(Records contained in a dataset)

┄┄┄┄┄┄┄┄┄┄┄┄┄┄┄┄┄┄┄┄

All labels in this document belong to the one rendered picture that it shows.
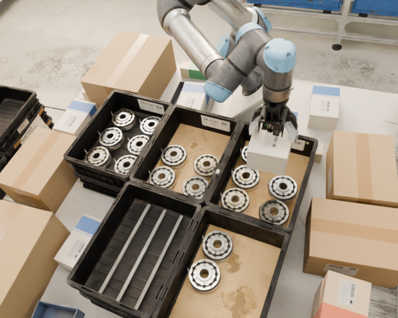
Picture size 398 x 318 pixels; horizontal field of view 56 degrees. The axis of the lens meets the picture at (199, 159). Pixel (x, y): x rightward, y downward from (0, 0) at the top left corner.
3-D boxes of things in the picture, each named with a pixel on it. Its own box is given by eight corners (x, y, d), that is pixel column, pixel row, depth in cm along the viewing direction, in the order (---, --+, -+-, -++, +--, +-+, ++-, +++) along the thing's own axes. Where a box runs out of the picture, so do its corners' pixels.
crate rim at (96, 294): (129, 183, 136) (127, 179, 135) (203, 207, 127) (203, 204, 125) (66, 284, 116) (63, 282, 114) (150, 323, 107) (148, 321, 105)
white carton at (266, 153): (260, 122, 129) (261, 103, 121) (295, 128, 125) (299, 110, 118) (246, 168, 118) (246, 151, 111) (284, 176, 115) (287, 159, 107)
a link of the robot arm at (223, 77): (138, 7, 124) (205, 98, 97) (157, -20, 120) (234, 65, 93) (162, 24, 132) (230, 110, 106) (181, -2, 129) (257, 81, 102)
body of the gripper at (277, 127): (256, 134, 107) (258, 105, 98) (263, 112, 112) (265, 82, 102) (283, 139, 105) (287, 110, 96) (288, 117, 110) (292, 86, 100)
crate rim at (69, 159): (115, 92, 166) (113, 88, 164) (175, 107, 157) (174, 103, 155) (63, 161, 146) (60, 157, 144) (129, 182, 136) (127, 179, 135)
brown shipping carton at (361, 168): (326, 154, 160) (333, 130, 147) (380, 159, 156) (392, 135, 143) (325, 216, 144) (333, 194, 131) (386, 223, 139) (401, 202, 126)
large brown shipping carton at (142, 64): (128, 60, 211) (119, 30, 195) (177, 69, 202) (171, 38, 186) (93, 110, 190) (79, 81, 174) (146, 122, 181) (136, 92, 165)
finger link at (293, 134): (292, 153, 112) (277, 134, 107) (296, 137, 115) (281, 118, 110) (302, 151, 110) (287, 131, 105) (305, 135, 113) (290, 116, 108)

┄┄┄┄┄┄┄┄┄┄┄┄┄┄┄┄┄┄┄┄

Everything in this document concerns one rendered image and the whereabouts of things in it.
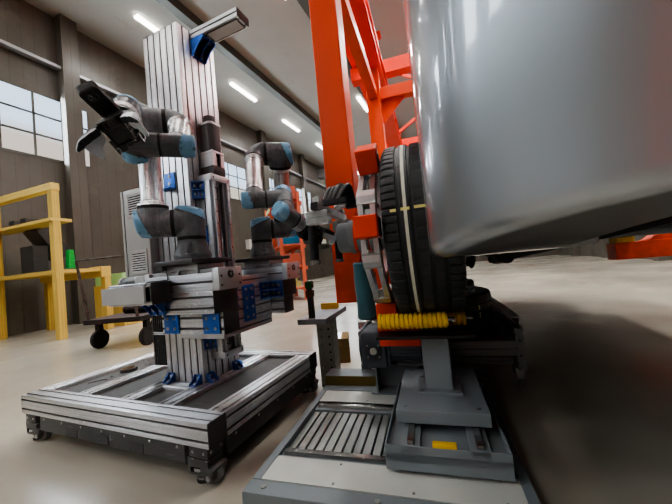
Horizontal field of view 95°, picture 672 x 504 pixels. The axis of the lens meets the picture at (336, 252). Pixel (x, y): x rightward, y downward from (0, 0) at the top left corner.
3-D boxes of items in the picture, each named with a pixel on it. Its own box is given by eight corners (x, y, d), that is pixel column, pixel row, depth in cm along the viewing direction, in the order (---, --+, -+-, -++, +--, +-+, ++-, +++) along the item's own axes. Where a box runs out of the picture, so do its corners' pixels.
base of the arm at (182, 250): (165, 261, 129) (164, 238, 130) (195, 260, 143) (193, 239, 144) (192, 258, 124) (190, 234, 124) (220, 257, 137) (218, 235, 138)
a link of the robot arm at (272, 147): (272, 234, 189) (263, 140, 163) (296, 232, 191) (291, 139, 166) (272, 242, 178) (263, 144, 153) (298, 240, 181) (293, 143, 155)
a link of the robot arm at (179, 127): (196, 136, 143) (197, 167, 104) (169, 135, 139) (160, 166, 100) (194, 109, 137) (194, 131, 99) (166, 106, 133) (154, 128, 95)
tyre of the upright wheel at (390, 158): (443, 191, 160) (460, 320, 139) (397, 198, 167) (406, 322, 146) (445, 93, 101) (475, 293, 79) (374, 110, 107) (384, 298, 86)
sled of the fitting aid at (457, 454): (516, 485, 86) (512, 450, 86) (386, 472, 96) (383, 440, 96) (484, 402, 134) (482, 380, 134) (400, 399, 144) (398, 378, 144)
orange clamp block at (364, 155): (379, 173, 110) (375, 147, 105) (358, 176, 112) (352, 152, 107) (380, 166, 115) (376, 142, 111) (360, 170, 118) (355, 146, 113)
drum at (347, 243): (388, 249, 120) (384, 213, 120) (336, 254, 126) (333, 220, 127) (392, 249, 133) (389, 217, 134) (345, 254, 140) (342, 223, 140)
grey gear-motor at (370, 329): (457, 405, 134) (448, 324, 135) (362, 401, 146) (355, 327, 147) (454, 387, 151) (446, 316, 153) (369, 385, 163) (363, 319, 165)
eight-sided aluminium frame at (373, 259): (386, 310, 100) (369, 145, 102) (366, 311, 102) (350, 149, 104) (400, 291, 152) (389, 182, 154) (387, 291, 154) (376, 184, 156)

┄┄┄┄┄┄┄┄┄┄┄┄┄┄┄┄┄┄┄┄

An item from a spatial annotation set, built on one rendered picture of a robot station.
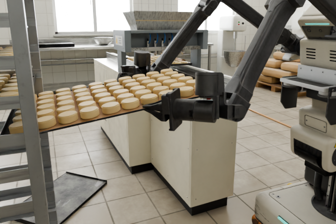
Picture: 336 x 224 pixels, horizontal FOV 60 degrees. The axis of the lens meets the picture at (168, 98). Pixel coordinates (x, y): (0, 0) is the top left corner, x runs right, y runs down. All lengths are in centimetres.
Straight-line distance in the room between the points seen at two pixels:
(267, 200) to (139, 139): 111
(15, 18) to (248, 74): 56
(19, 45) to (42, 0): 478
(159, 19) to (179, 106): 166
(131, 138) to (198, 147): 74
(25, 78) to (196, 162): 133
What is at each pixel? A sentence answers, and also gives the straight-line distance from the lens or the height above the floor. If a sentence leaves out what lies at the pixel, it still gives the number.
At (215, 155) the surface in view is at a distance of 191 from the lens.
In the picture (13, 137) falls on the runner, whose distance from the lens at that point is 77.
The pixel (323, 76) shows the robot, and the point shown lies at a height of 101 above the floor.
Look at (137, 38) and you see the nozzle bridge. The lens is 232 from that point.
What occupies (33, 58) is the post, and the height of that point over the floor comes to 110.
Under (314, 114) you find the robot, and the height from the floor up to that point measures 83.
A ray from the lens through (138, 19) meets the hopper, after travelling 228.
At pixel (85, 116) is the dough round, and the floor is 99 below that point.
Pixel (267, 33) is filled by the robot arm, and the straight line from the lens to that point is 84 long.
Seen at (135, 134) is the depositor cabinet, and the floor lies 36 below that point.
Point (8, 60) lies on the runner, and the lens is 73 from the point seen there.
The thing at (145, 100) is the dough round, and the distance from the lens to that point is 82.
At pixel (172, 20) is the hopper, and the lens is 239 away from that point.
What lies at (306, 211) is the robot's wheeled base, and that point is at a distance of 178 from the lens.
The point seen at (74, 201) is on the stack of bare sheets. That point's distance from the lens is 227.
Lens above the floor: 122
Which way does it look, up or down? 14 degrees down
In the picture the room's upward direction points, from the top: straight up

┄┄┄┄┄┄┄┄┄┄┄┄┄┄┄┄┄┄┄┄

ACTION ITEM
Take the lines above starting at the one containing "All labels in" and ending at the one containing "Picture size 398", and print them again exactly, without pictures.

SOLUTION TO THE EXERCISE
All labels in this document belong to the one rendered picture that it shows.
Picture size 398 x 318 pixels; horizontal field of view 56 degrees. The axis of the lens meets the picture at (199, 159). Pixel (x, y): x rightward, y downward from (0, 0) at the top left corner.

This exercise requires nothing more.